ENTRIES SHOWN START

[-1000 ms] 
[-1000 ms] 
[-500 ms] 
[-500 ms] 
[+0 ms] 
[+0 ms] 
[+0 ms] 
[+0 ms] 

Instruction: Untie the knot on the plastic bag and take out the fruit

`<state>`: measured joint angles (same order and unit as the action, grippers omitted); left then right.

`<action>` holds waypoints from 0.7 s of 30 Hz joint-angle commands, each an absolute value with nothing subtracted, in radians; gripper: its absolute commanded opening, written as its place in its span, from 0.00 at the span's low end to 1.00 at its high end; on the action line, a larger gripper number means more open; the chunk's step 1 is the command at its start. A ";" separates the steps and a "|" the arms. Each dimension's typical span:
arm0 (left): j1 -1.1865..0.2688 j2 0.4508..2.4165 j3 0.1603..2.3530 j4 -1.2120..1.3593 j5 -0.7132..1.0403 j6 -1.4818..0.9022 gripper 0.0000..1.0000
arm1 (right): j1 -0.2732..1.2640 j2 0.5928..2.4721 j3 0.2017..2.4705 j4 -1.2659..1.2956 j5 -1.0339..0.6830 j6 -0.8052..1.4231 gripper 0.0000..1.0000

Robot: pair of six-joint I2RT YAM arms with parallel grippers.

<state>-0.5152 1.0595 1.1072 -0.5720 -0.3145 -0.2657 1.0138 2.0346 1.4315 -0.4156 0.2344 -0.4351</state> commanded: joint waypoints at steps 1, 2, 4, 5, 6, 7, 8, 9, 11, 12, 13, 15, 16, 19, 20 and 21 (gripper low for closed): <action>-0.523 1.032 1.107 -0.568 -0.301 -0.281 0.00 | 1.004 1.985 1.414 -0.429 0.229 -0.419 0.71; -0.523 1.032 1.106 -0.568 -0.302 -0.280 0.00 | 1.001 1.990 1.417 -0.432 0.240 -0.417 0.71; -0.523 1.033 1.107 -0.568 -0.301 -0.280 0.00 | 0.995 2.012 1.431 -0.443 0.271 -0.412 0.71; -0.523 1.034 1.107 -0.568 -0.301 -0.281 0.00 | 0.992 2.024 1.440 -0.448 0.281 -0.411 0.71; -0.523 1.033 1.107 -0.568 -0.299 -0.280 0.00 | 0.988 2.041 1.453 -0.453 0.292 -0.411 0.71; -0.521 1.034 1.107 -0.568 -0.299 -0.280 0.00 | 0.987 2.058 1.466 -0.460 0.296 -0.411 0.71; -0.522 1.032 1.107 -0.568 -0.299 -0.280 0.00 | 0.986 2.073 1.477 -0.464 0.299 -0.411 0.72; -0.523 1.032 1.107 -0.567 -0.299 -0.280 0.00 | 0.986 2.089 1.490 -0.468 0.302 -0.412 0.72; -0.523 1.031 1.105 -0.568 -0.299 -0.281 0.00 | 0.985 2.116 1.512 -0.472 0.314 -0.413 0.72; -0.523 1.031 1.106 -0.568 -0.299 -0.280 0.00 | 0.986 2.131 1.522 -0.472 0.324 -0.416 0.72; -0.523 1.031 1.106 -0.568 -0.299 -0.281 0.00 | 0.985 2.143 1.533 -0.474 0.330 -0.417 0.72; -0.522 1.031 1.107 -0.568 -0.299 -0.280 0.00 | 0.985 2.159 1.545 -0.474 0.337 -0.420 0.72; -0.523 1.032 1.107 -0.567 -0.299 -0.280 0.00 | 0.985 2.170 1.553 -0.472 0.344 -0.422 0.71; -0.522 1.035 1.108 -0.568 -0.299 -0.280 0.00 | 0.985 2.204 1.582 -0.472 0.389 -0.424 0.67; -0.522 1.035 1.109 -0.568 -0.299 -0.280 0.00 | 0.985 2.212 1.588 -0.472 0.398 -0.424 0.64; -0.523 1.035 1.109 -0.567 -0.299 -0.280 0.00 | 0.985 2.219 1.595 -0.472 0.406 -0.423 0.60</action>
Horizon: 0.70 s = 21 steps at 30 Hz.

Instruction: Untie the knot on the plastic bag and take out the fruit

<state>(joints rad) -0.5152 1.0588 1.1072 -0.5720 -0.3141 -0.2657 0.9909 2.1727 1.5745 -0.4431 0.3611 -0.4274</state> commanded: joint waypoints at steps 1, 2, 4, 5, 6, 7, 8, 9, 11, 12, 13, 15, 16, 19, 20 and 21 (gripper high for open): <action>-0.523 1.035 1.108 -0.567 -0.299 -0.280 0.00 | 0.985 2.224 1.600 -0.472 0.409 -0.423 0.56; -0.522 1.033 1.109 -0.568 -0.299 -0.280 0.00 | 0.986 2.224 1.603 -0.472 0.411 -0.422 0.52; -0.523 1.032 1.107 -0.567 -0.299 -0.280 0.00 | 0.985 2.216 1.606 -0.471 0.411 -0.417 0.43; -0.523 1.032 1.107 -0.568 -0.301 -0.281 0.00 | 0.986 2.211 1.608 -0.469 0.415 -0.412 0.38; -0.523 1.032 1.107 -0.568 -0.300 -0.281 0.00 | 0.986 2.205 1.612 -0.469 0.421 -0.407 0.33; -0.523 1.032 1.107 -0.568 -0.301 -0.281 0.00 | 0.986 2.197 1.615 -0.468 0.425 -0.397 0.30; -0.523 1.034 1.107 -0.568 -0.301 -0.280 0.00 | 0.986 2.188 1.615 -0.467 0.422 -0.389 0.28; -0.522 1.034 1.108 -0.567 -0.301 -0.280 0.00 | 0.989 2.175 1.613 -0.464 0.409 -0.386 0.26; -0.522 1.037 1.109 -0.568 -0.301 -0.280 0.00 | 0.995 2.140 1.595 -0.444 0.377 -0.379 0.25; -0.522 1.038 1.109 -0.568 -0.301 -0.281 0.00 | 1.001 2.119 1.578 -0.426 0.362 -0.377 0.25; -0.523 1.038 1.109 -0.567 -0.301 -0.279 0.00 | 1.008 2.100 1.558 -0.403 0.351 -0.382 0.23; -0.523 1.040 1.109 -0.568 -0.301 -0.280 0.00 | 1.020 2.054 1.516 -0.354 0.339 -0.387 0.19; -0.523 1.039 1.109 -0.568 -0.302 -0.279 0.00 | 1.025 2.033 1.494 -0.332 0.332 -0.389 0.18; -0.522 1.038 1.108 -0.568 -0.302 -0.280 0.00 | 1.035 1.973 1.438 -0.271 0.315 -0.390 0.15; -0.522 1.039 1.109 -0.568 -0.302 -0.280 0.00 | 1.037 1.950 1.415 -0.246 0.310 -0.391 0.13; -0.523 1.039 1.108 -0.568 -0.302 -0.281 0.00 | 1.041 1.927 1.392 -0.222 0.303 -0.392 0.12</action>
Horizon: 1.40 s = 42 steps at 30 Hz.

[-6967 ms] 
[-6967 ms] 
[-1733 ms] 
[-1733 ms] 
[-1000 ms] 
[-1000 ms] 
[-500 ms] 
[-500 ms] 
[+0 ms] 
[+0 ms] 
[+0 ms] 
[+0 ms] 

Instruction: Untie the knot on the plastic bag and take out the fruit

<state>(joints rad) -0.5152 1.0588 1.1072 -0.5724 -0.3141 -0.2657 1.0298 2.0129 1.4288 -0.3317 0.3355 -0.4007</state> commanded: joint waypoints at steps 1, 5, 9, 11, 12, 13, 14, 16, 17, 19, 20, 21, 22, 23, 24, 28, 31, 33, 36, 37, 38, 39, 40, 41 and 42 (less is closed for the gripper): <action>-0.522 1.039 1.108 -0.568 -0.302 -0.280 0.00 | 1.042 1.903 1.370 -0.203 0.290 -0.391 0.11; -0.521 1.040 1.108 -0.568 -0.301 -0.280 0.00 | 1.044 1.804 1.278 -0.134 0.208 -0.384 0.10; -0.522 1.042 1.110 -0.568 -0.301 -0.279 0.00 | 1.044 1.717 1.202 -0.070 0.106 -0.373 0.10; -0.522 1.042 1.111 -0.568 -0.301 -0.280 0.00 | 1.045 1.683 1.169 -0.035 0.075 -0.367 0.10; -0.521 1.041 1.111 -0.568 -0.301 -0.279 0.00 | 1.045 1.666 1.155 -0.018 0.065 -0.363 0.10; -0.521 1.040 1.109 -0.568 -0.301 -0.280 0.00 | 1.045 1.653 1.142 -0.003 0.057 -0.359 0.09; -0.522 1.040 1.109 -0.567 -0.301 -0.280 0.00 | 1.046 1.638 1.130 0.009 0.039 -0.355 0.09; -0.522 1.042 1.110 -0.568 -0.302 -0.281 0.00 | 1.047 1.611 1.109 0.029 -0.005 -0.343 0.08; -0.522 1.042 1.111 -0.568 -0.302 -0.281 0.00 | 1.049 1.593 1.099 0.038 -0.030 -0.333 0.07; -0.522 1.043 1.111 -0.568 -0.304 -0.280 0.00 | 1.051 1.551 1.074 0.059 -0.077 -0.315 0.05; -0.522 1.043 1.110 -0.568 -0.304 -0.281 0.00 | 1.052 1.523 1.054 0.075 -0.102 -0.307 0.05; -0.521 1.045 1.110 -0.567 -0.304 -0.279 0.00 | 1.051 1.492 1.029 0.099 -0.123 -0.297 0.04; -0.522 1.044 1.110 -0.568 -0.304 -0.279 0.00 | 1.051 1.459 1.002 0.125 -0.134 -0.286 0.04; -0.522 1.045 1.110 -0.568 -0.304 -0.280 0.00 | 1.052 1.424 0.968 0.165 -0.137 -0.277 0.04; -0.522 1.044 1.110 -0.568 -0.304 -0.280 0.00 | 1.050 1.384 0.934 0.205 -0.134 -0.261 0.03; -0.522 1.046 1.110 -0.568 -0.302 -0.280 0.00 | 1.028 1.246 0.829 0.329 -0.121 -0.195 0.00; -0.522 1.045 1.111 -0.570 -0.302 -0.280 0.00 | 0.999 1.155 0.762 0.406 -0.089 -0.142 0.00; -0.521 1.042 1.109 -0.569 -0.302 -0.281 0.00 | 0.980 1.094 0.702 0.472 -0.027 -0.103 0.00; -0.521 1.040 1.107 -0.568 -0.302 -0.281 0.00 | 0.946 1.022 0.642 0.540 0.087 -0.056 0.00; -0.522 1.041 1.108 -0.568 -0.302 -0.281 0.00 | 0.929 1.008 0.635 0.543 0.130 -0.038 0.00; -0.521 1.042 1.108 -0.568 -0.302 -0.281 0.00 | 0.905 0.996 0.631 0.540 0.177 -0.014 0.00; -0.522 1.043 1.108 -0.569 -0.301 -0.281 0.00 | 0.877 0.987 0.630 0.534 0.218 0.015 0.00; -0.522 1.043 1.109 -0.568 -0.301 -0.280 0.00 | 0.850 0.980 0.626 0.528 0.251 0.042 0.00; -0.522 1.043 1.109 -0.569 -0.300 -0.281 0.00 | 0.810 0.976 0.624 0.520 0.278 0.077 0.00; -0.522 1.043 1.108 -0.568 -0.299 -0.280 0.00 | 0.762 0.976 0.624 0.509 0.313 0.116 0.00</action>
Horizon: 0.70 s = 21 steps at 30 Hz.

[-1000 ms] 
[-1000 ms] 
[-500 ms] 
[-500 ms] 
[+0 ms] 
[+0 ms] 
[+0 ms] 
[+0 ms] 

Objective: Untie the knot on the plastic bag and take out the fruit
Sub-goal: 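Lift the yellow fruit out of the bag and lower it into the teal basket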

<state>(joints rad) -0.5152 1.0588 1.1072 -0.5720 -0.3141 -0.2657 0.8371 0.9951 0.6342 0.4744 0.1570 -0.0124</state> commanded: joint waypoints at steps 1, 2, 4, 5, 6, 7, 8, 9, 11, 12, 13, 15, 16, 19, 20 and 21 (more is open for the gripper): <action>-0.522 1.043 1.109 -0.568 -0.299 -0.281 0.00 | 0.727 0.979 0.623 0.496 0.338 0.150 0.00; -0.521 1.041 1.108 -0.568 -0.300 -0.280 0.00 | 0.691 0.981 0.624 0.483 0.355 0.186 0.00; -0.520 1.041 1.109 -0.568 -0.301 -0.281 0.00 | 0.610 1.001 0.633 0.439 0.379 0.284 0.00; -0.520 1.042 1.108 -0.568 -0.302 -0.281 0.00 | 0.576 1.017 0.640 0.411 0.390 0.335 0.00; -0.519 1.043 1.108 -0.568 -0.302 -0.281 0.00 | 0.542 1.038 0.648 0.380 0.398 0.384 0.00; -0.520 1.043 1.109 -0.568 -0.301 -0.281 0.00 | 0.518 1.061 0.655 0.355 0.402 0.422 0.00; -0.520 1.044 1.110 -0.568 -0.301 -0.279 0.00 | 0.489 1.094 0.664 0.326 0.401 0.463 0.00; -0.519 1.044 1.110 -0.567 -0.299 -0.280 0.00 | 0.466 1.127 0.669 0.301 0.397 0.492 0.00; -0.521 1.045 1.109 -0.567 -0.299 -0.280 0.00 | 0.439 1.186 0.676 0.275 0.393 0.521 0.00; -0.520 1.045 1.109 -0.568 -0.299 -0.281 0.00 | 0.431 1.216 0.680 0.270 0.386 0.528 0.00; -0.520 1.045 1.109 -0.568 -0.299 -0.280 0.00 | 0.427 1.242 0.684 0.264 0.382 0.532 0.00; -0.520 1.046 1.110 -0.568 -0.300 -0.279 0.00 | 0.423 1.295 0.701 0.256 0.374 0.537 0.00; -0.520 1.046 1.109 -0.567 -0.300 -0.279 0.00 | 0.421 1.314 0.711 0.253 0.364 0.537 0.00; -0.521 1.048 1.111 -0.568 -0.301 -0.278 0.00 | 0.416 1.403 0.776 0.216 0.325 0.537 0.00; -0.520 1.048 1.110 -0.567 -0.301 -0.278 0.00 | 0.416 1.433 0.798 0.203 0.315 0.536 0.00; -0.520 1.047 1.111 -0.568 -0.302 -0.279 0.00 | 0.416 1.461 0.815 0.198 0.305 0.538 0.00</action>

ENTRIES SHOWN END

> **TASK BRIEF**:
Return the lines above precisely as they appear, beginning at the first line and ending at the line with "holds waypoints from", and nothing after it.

> **YOUR RESPONSE**:
[-1000 ms] 
[-1000 ms] 
[-500 ms] 
[-500 ms] 
[+0 ms] 
[+0 ms] 
[+0 ms] 
[+0 ms] 

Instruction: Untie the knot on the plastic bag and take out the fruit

`<state>`: measured joint angles (same order and unit as the action, grippers omitted); left then right.

`<action>` holds waypoints from 0.7 s of 30 Hz joint-angle commands, each an absolute value with nothing subtracted, in radians; gripper: its absolute commanded opening, written as its place in its span, from 0.00 at the span's low end to 1.00 at its high end; on the action line, a larger gripper number means more open; the chunk's step 1 is the command at its start. A ";" separates the steps and a "|" the arms. Each dimension's typical span:

Nothing else goes with this output.